_Activity_. Each line of the data below that holds the word "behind" is to be reported in full.

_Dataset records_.
******
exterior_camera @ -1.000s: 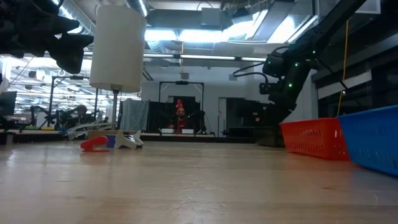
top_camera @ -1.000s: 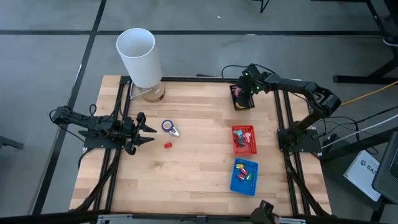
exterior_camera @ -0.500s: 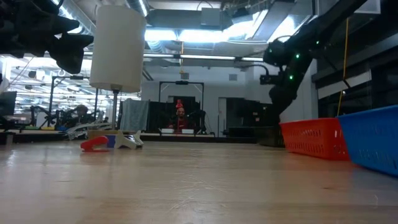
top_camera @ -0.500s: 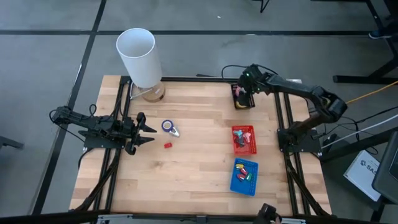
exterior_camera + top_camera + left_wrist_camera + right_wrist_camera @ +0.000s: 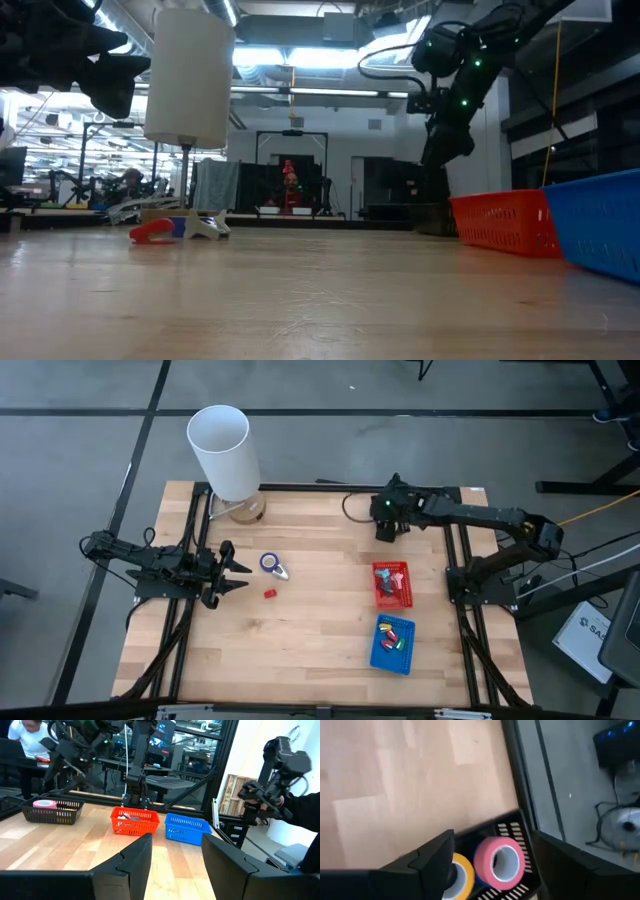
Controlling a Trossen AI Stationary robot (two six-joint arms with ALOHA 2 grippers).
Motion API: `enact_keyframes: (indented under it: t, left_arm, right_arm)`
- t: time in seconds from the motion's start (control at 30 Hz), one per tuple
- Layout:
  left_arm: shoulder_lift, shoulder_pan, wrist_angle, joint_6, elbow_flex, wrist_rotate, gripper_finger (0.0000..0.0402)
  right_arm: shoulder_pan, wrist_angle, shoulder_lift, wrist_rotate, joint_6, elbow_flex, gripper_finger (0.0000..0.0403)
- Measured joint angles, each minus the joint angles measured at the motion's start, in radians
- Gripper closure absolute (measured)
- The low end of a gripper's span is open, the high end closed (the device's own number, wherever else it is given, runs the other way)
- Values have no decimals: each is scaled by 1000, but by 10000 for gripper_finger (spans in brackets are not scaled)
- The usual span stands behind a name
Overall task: Pick and place Stapler, Stapler remover, tape
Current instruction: Put the purple tape into the black basket
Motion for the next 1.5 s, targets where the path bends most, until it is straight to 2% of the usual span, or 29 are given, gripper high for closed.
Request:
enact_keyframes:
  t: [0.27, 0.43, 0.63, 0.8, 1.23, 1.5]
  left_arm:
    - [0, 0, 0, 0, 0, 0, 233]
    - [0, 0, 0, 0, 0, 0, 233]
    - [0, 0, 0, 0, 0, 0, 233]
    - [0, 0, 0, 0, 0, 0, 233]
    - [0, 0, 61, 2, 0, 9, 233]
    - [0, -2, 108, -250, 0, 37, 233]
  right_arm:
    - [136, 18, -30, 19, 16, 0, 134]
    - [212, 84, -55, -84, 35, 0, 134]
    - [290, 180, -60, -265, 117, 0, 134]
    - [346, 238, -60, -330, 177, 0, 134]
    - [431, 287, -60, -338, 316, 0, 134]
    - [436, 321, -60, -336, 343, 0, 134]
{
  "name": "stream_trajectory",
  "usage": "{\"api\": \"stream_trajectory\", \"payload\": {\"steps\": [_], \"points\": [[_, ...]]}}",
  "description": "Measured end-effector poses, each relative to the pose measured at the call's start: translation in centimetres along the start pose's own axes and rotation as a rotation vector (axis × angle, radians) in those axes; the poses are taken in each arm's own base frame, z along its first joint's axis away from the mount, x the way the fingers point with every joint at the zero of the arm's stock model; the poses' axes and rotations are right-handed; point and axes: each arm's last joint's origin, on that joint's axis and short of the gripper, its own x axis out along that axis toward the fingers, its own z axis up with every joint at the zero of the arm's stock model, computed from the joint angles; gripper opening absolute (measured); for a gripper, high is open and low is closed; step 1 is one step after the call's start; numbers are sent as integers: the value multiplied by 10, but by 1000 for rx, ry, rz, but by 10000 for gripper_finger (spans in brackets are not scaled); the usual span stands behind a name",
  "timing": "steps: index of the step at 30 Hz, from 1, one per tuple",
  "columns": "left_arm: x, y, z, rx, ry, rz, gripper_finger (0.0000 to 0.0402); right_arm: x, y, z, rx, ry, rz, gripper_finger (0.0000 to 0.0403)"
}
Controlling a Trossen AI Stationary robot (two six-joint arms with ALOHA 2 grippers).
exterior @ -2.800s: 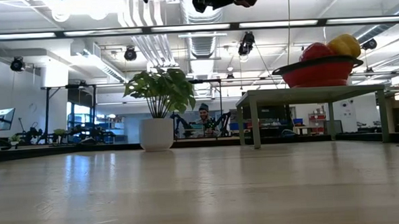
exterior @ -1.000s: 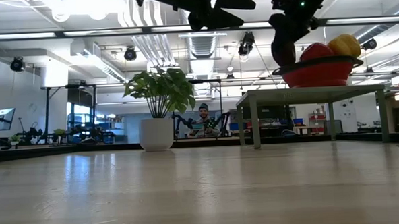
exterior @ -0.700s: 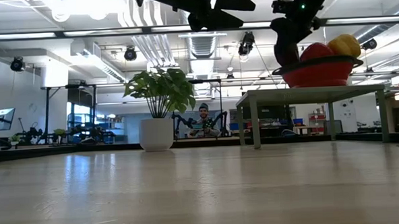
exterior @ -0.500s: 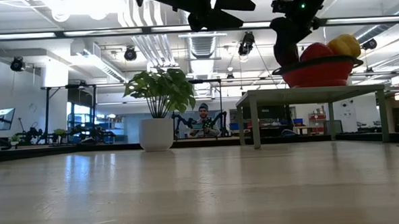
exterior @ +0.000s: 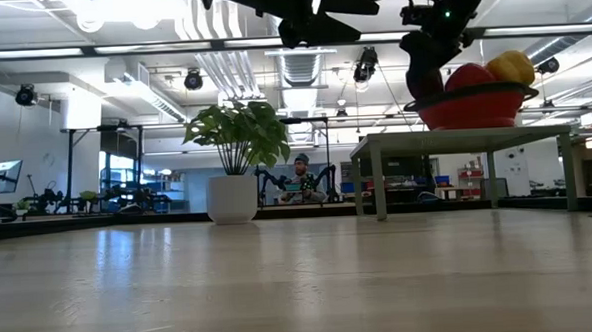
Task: Pick & Place Fruit
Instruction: Put the dark red apple into the red strainer bowl on the shelf, then put the yellow knife on the shelf
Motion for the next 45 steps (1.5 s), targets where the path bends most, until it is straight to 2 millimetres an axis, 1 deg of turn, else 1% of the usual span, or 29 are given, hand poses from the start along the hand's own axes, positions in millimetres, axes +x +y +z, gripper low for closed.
{"api": "stream_trajectory", "payload": {"steps": [7,12,26,36,45], "points": [[0,0,0,0,0,-1,374,0,-1,0,-14,1,-3,347],[0,0,0,0,-1,0,374,0,-1,0,-31,2,-3,364],[-1,0,1,0,-4,0,374,-3,-3,1,-48,-11,-3,366],[-1,0,1,1,-4,0,374,-9,-6,7,-36,-43,4,366],[-1,0,1,1,-4,0,374,-19,-13,19,-14,-92,-1,366]]}}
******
_Solution to the exercise_.
- The usual span stands behind a name
  "description": "Measured end-effector poses, each relative to the pose measured at the call's start: translation in centimetres along the start pose's own axes and rotation as a rotation vector (axis × angle, radians) in those axes; the poses are taken in each arm's own base frame, z along its first joint's axis away from the mount, x the way the fingers point with every joint at the zero of the arm's stock model; the poses' axes and rotations are right-handed; point and axes: each arm's last joint's origin, on that joint's axis and short of the gripper, its own x axis out along that axis toward the fingers, its own z axis up with every joint at the zero of the arm's stock model, computed from the joint angles; gripper opening absolute (measured); for a gripper, high is open and low is closed; step 1 is one step after the call's start; numbers are sent as integers: the value multiplied by 10, but by 1000 for rx, ry, rz, but by 10000 for gripper_finger (spans in brackets are not scaled); the usual span stands behind a name",

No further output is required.